August 13, 1938 –Bill Masterton was born in Winnipeg, Manitoba. Masterson played just 38 games in the NHL because of the worst play that ever happened in the NHL. On January 13, 1968 while playing for the Minnesota North Stars, Masterson was checked hard by Larry Cahan and Ron Harris of the Sabres. Masterson landed on his head. He wasn’t wearing a helmet at the time of the impact. He was treated on the ice and rushed to the hospital, but about two days later, was pronounced dead. Consensus is that the play that caused his death was not dirty by any means, just very violent. At that time, helmets were very rare, and most players chose not to wear them in fear of being called a coward. However, his death was not in vain, as Masterson’s unfortunate death spurred debate as to whether or not helmets should be mandatory; and although they didn’t become forced until 1979, players began to seriously consider and adopt helmets, including the North Stars players, whose six players wearing helmets by 1971 was the most of any team. Shortly after his death in 1968, the Bill Masterson Memorial Trophy was created, awarded to the player that best exemplifies perseverance , sportsmanship, and dedication to the game.

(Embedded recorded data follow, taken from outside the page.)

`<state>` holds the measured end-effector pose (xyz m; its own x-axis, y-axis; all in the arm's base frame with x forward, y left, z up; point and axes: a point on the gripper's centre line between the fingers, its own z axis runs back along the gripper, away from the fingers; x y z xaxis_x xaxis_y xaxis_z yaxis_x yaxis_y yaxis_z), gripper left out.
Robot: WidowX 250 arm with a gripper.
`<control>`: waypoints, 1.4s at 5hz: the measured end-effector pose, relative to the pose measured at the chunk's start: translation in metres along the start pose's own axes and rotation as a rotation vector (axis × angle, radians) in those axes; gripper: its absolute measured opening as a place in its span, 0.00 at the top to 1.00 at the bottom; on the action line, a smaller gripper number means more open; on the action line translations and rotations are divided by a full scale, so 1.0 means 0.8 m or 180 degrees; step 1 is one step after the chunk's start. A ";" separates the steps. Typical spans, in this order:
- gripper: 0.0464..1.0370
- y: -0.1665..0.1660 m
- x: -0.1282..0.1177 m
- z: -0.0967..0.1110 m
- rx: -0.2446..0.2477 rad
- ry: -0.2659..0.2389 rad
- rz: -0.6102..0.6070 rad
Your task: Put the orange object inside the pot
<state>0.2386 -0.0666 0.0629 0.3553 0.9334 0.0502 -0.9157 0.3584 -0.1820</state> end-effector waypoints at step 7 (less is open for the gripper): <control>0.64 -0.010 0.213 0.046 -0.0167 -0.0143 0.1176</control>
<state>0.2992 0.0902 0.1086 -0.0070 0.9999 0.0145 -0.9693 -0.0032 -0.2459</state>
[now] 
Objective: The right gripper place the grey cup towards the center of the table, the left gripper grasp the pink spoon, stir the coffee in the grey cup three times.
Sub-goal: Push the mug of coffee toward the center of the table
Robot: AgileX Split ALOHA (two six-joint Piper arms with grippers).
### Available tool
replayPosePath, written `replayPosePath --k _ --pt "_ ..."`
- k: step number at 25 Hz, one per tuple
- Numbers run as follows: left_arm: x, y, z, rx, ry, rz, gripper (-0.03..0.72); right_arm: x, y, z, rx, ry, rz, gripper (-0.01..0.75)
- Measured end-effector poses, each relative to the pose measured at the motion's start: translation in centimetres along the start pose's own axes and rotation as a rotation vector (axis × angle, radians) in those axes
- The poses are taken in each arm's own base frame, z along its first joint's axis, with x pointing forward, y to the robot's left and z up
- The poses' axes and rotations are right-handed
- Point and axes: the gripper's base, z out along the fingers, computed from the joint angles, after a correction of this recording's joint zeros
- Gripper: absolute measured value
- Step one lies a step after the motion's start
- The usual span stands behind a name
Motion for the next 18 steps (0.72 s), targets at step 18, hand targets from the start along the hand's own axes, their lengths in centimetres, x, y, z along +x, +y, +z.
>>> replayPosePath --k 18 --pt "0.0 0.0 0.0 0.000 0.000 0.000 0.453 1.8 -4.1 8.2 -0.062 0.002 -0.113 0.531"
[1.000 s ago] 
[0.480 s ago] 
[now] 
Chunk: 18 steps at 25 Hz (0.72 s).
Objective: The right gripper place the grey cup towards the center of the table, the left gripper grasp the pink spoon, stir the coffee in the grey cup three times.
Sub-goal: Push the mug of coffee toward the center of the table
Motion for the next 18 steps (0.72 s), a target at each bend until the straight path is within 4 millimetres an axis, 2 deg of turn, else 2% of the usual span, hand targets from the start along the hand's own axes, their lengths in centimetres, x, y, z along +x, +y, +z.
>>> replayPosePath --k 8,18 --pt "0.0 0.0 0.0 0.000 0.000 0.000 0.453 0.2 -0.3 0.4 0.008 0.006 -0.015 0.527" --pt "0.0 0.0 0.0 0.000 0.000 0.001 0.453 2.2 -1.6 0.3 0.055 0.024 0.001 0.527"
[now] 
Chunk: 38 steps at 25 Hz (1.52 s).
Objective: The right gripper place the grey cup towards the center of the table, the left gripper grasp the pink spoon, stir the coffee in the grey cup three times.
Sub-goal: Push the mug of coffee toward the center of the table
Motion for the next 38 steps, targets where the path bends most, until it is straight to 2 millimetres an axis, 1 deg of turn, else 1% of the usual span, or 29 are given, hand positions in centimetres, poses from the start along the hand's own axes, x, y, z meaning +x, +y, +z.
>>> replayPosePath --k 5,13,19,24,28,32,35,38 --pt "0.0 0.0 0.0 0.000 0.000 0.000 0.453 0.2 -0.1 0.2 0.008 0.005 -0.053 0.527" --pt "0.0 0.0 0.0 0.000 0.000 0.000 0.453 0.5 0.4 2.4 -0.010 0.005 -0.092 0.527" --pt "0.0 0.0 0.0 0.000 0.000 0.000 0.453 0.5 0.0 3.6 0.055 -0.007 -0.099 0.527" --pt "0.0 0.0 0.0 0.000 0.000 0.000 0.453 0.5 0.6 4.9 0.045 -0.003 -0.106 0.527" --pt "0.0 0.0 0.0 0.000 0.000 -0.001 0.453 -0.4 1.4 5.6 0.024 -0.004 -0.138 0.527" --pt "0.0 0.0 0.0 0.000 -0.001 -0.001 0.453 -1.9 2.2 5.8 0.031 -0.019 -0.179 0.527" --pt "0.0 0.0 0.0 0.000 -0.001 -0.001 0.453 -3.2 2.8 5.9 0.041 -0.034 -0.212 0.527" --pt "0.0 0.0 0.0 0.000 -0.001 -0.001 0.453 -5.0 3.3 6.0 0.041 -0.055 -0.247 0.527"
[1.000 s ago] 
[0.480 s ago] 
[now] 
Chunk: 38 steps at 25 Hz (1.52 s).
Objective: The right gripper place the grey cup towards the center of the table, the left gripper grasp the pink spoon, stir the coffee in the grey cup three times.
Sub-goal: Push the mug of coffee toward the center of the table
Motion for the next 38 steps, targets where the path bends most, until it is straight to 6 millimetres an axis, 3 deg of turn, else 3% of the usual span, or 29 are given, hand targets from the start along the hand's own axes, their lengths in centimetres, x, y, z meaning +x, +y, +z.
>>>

August 13, 1949 – Hall of Famer Bobby Clarke was born in Flin Flon, Manitoba. Clarke, who’s known for his defensive awareness, effective physical game, work ethic, play making, leadership, willingness to fight, and rule breaking (basically everything), played his entire 15-season career in Philadelphia and was the face of the Broad Street Bullies that terrorized the league with their, uh, chippy play. Clarke’s 1,144 games, 882 assists, 1,210 points, and +506 rating are far and away Philadelphia franchise bests (his 32 shorthanded goals are also first). He’s also fourth in franchise PIMs (1,453), which, in addition to his points, should tell you a little something about his game. He’s first in games (136), assists (77), and points (119) for playoffs as well. Clarke won a Selke, three Harts (without ever winning the Art Ross, so that’s telling of his effectiveness all over), a Lester B. Pearson, and a Bill Masterson (see above). He helped Philly to their only two Cups in 1974 and 1975. He served as team captain from 1973-79 (his seven years is the most of the franchise) and also GMed the team for a whopping 19 seasons.